Chapter 3 Dataset Module

3.1 Select Datasets

This first module is for selecting dataset. Users can either select from pre-loaded example datasets or upload their own dataset in a pre-defined format as detailed in section 3.1.2.

3.1.1 Saved Projects in CSV file

We have pre-loaded 11 datasets from published studies that users can use for demonstrative purposes. These includes five studies:

Study	DataSets	References
Cx3cr1-Deficient Mouse Microglia RNA-Seq Demo Data	Mouse Microglia RNA	Gyoneva et al., 2019
LRRK2 Human Neuron Transcriptome and Proteome Data	LRRK2 Neuron RNA and Proteome	Connor-Robson et al., 2019
Human Brain (Cortex/ACG) Proteome in AD and PD by Maxquant and proteome discoverer	ADPD_cortex_Maxquant, ADPD_ACG_Maxquant, ADPD_cortex_Pdiscover, ADPD_ACG_Pdiscover	Ping et al., 2018
Mouse AgingHFCD RNA, Proteomic and metabolomic Data	AgingHFCD_RNAseq, AgingHFCD_Proteomics, AgingHFCD_Metabolomics	Williams et al., 2022
StrokeBrain_TimeCourse Data	StrokeBrain_TimeCourse	Gu et al., 2021

3.1.2 Upload Data Files (csv) and Upload RData File

The xOmicsShiny tool accept two methods of data uploading, which is exactly the same requirement as uploading the data set to our previously developed tool QuickOmics. Please check the section 2.1 and 2.2 of the QuickOmics tutorial.

When the dataset is uploaded successfully, the dataset name is shown in the left under the Change Working Dataset menu and an overview is shown in the right of all samples in the project by providing a summary from the metadata. This includes information like which species was used, the different comparisons run and total number of samples in each group.
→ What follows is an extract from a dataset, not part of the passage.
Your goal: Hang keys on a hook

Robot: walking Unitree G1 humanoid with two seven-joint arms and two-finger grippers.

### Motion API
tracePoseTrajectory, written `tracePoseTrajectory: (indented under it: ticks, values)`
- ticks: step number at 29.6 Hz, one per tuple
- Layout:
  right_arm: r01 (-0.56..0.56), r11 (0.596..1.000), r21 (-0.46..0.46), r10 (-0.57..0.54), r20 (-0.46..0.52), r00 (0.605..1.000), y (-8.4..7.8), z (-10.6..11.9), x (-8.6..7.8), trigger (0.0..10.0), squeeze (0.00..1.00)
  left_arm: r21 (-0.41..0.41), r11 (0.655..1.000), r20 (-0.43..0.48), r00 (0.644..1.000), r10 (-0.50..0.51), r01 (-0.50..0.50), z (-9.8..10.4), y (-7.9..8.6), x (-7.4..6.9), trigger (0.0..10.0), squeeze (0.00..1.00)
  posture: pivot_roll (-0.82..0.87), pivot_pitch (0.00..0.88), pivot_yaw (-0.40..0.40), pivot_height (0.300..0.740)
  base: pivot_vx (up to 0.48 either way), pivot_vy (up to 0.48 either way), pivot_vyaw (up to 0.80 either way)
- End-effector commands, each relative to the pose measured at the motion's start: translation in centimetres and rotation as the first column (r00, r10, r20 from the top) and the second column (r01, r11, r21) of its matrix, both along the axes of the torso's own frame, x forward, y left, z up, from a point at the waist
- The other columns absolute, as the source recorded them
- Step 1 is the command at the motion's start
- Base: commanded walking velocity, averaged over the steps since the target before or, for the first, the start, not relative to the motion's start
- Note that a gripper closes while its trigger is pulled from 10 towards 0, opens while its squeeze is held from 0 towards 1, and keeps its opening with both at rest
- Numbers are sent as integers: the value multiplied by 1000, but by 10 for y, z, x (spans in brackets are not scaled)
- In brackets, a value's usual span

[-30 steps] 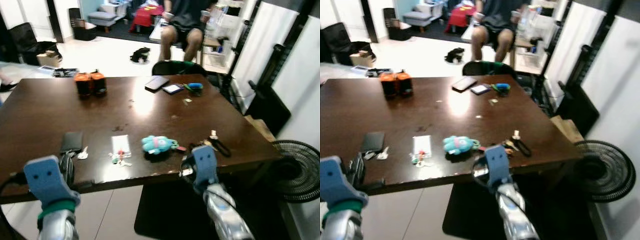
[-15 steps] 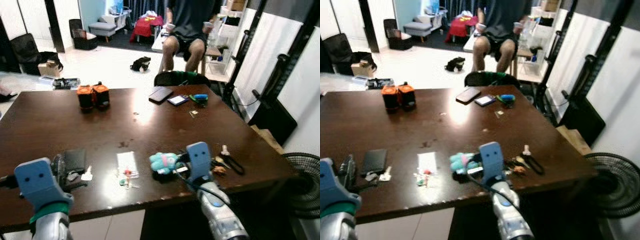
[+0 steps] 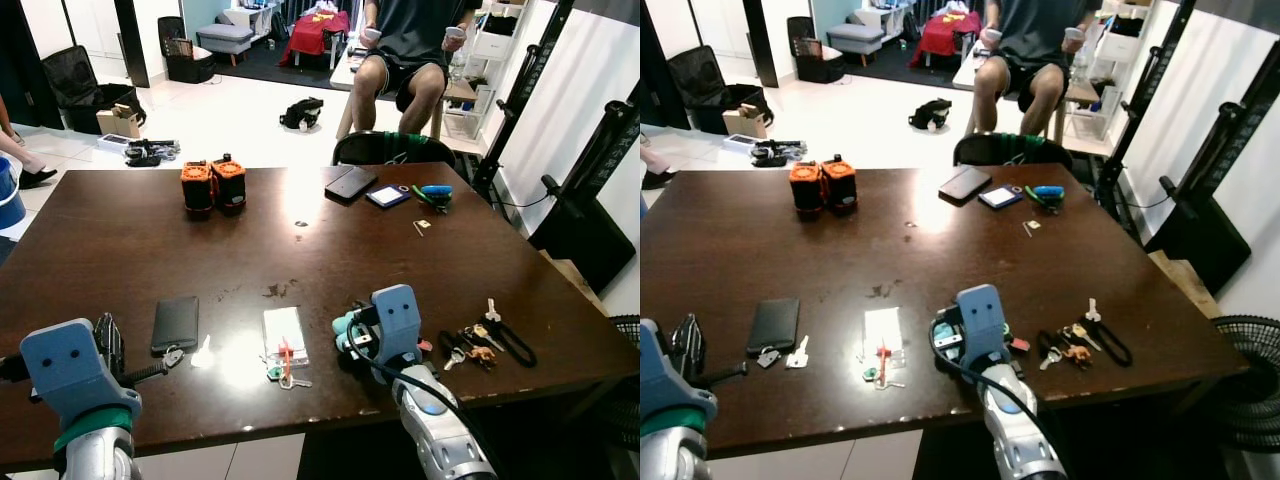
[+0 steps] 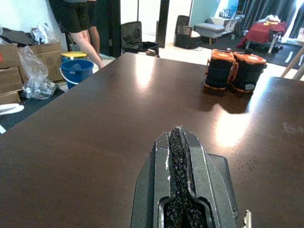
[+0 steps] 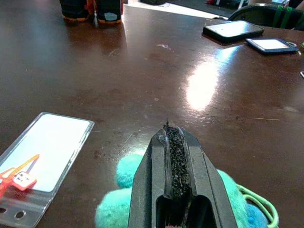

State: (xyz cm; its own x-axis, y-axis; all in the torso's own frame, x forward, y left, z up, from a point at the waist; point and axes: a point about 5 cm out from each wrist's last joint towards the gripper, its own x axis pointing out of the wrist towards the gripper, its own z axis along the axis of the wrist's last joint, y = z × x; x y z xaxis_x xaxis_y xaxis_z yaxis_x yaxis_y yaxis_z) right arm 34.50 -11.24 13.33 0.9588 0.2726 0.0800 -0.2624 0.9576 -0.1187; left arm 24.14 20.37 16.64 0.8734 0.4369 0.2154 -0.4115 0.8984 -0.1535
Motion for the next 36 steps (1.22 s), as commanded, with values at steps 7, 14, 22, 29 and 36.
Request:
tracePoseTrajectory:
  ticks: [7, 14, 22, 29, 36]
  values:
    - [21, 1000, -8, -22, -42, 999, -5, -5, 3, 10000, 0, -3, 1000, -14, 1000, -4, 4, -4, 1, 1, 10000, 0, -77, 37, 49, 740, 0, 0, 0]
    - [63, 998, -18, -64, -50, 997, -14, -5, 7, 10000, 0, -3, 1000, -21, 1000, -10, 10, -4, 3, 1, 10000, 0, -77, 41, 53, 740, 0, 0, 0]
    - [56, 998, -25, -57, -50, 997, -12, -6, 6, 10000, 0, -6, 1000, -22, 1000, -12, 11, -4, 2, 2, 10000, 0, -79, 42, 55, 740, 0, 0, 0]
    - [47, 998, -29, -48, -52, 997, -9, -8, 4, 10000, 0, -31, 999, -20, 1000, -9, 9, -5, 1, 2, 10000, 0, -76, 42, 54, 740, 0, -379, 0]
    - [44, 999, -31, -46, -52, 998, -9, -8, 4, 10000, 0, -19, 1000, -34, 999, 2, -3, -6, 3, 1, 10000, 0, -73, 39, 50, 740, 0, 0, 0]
It also helps identify how many groups were present in the dataset, like in this project there are 9 different groups that correspond to three age_groups in each of three genotype groups.

3.1.3 Load and Unload datasets

Users can load multiple interested datasets. All loaded datasets are listed in the left menu. The selected dataset information is displayed in the right panel of the page. To edit the loaded dataset list, use the Add Another Dataset button in the middle of the page to load more datasets and use the Remove Current Working Dataset button at the bottom of the right panal to remove a dataset.

3.2 Sample Table

A sample table with metadata/details appears upon completion of dataset loading. Here we have selected the “AgingHFCD RNAseq” dataset from the previously published paper (Williams et al., 2022) as an example to illustrate all the functionalities. This publication used multiomics data including RNAseq, Proteomic and Metabolomic data to profile the liver transcriptome, proteome, and metabolome in mouse across age (7 to 24 months) and diet (low or high fat) and link molecular variations to metabolic traits. Using xOmicsShiny, we can visualize the original results from the paper, as well as provide novel visualizations to support new results.

The Sample Table contains detailed info of all study samples. A total of 291 samples that were sequenced in this project are listed in the table with attributes like sampleid, group, Age_Group and Treatment, shown in different columns.

3.3 Result Table

This tab contains statistical analysis results like UniqueID (Ensemble ID or Gene Symbol for RNAseq data, Accession ID for proteomics data, KEGG compound ID for metabolomic data), gene name, mRNA or protein abundance (count or intensity), mean and SD values for each group, log2 fold change, P value and adjusted P value for each comparison.

3.4 Data Table

The Data table contains normalized expression values (TPM for RNAseq, intensity for label free proteomic quantification, or ratio for isobaric label proteomics quantification) per sample for each gene. In Quickomics version 2.0, we added “Download all” button for small tables, and enable “Save to output” button for large tables.

3.5 Protein Gene Names

This tab contains all quantified gene or protein IDs and gene names. If it is a metabolomic dataset, the table lists the KEGG compounnd IDs.

3.6 Help

Finally, the Help feature summarizes what data is being displayed in each tab under Select Dataset. The Help tab is available for all sections of the subsequent analysis.